### What to produce
Write out the data exactly as given, dropping every picture.

### Supplied data
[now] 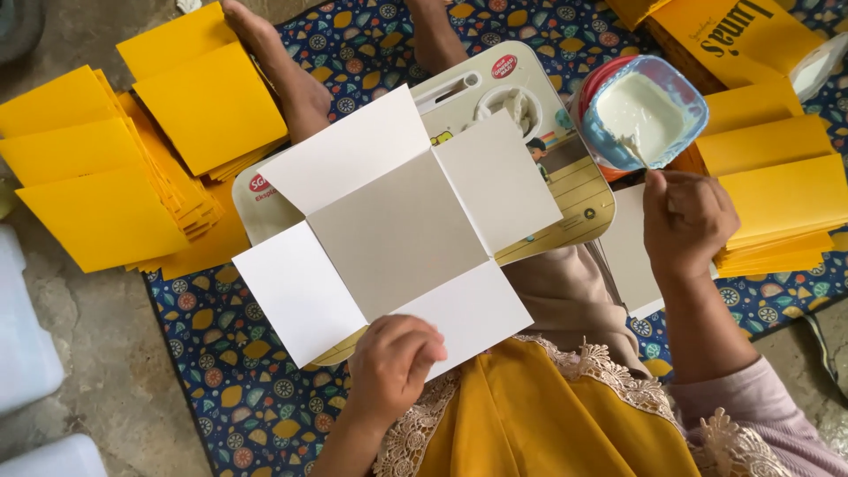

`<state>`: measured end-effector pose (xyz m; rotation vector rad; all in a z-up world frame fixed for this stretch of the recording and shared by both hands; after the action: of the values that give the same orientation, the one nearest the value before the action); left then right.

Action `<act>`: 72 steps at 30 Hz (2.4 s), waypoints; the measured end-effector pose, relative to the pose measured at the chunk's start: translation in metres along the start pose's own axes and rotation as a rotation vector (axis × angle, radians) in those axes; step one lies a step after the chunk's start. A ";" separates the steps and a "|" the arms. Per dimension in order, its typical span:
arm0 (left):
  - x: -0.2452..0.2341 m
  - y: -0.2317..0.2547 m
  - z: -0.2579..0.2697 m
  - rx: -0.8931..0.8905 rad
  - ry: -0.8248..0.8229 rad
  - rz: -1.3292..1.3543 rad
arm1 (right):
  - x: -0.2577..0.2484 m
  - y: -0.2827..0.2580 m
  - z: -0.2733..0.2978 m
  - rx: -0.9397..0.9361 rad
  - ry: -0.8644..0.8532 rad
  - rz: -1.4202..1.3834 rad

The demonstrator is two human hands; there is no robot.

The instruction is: The person sits on a mat on the floor and applies glue with a small stick to white paper inserts, then folds and presses yellow paper around them to assemble envelopes, working through a stack of pre-cut papers.

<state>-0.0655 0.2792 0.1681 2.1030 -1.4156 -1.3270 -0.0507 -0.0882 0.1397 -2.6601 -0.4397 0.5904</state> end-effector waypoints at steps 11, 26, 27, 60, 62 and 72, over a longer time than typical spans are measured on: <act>-0.019 0.006 -0.009 0.107 0.048 -0.201 | -0.010 -0.018 0.000 -0.168 -0.039 0.053; 0.078 -0.024 -0.077 0.149 -0.174 -0.340 | -0.003 0.118 0.068 1.325 0.223 -0.664; 0.085 -0.030 -0.078 0.149 -0.187 -0.370 | 0.000 0.120 0.071 1.348 0.230 -0.678; 0.128 -0.081 -0.051 0.110 -0.161 -0.308 | -0.008 0.059 0.064 0.994 0.022 -0.695; 0.125 -0.080 -0.054 0.111 -0.137 -0.291 | 0.016 0.022 0.064 0.943 -0.062 -0.703; 0.130 -0.084 -0.050 0.102 -0.174 -0.320 | 0.058 -0.022 0.084 0.907 -0.342 -0.595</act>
<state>0.0363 0.1984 0.0711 2.4112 -1.2716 -1.6225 -0.0437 -0.0224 0.0585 -1.4788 -0.7861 0.7977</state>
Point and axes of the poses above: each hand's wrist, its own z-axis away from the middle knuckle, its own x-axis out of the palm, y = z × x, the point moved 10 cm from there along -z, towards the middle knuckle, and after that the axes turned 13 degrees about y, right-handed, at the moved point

### Output below
[now] 

`<state>`: measured end-effector pose (xyz m; rotation vector rad; all in a z-up world frame fixed for this stretch of the recording and shared by both hands; after the action: of the values that give the same orientation, the one nearest the value before the action); left then right.

Action `<act>`: 72 steps at 30 Hz (2.4 s), waypoints; the measured end-effector pose, relative to the pose measured at the chunk's start: translation in metres along the start pose's own axes and rotation as a rotation vector (axis × angle, radians) in those axes; step one lies a step after the chunk's start. A ";" separates the steps and a "|" the arms. Per dimension in order, its typical span:
arm0 (left):
  - x: -0.2452..0.2341 m
  - y: -0.2317..0.2547 m
  - z: -0.2579..0.2697 m
  - rx: -0.8931..0.8905 rad
  - ry: -0.8248..0.8229 rad
  - rz: -1.3292..1.3543 rad
arm1 (right):
  - x: -0.2577..0.2484 m
  - y: -0.2827..0.2580 m
  - z: -0.2733..0.2978 m
  - rx: -0.9397..0.9361 rad
  - ry: -0.8644..0.8532 rad
  - rz: -1.4202..1.3834 rad

The demonstrator is two human hands; there is no robot.

The instruction is: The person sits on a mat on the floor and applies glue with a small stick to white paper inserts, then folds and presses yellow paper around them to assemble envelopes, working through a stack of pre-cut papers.

<state>-0.0655 0.2792 0.1681 2.1030 -1.4156 -1.3270 -0.0507 -0.0882 0.1397 -2.6601 -0.4397 0.5904</state> end-effector waypoints at steps 11, 26, 27, 60, 62 and 72, over a longer time than typical spans are measured on: <act>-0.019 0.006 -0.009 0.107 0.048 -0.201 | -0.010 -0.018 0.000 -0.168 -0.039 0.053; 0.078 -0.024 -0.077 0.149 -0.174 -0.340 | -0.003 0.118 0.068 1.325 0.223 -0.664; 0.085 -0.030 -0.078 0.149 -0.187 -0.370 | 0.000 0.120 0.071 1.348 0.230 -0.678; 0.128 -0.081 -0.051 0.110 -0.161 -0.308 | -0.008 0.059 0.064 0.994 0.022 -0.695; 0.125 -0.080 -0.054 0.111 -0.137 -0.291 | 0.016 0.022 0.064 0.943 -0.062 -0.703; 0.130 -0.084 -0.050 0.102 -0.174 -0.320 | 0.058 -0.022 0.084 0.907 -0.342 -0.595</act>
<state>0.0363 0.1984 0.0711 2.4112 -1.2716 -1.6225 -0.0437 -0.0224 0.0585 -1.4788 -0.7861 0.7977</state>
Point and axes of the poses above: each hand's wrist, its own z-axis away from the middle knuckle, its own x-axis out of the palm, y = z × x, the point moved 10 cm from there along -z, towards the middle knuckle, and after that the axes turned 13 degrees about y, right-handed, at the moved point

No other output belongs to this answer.